The line with "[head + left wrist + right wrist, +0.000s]" marks the first line to copy, and the line with "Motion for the" marks the last. Transcribe that stretch of the data below exactly, without pictures.

--*--

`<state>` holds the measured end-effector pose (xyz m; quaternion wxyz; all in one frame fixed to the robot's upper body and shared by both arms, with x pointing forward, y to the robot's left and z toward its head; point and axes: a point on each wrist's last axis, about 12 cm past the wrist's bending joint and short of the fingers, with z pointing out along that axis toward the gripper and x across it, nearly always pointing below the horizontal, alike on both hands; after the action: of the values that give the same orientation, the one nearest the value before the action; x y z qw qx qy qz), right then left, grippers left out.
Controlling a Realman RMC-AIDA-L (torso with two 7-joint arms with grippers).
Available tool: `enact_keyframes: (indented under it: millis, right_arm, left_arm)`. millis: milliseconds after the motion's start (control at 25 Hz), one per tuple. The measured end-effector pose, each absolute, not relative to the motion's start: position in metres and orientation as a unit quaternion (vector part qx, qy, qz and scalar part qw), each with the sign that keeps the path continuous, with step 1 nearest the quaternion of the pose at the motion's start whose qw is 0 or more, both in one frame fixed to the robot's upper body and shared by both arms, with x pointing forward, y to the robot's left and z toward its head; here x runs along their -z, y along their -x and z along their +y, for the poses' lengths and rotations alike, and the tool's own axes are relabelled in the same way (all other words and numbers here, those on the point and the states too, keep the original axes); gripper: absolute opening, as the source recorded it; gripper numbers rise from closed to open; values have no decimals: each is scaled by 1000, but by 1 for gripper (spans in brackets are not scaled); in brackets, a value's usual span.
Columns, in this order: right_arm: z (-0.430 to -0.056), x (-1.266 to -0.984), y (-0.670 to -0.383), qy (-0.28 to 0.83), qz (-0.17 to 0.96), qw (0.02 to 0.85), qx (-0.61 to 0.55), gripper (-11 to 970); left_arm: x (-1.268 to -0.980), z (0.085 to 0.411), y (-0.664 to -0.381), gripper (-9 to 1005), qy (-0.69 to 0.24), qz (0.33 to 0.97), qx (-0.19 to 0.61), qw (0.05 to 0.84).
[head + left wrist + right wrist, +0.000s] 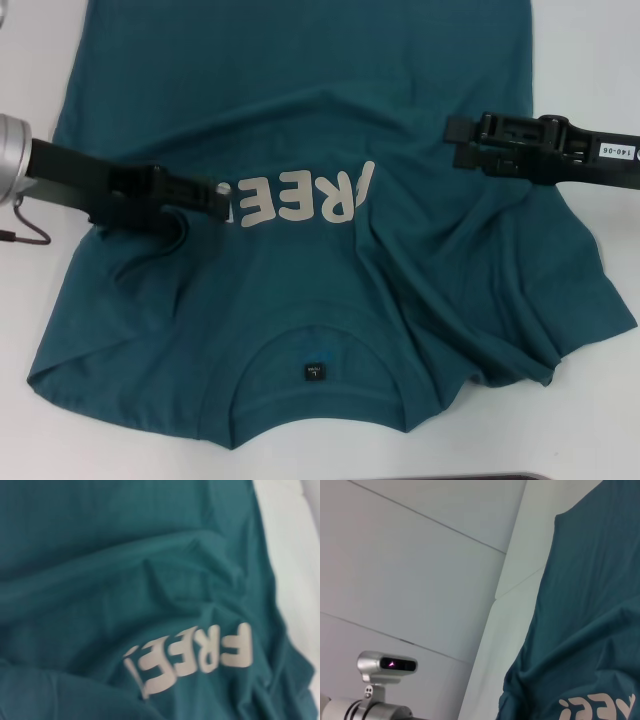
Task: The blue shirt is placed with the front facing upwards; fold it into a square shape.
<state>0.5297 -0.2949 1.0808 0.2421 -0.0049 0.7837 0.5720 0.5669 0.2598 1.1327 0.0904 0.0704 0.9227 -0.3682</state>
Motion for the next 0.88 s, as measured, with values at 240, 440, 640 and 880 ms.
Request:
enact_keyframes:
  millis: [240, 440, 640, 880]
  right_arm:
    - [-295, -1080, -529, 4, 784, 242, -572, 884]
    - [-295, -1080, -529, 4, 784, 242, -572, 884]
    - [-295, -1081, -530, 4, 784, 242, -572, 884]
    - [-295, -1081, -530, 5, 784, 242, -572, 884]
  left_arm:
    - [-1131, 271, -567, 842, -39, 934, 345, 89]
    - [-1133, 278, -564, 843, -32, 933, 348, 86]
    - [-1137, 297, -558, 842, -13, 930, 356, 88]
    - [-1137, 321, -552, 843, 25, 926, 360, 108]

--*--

**Solved exercise**
[head + left wrist + right wrist, +0.000s] 
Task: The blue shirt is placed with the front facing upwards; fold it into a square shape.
<state>0.5297 -0.2949 1.0808 0.2421 -0.0049 0.7837 0.5720 0.5669 0.2598 1.1327 0.0904 0.0704 0.9227 -0.3682</state>
Motion for the next 0.88 s, as measured, with values at 240, 440, 640 and 880 ms.

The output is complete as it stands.